In an attempt to “promote financial stability and prevent money laundering”, Mexico has cleared the penultimate hurdle to passing a bill which conceives of a regulatory framework for cryptocurrencies and ICOs.
This week, Mexico’s lower house of Congress gave the rubber stamp of approval to the bill which had already been accepted by the Mexico’s Senate in December last year.
The one remaining step required to make it law is for the document to be officially signed by the country’s President Enrique Pena Nieto.
Generalised Framework
According to Reuters, the far-reaching document which encompasses the entire field of financial technology will provide “greater regulatory certainty around issues such as crowdfunding, payment methods and rules surrounding cryptocurrencies such as bitcoin.”

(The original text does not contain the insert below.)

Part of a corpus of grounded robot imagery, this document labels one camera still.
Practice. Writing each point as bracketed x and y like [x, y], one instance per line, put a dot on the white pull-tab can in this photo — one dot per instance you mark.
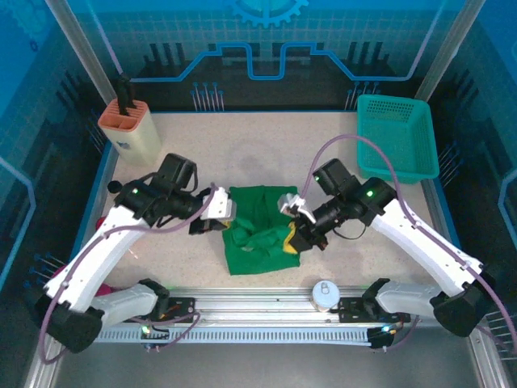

Although so-called secondary laws are still to be drafted, the current bill will address fundamental issues around open banking such as personal information data sharing among financial institutions – a hot issue in a country that continues to suffer from embedded corruption and drugs-related money-laundering.
Francisco Mere, president of the association Fintech Mexico, believes the bill asserts “that the information in the hands of the financial institutions is the property of the user, not the institution, and that it can be brought to other financial intermediaries.”
Under this law, providing users give their authorisation, established small to medium institutions and startups would be able to use the information held by large banks through permissioned public application programming interfaces (APIs).
These Mexican legal regulations relating to cryptocurrency, although further advanced than many countries, are still written in general terms and specifics are expected to be added at a later date by the three key entities of the banking and securities regulator CNBV, the central bank and the finance ministry.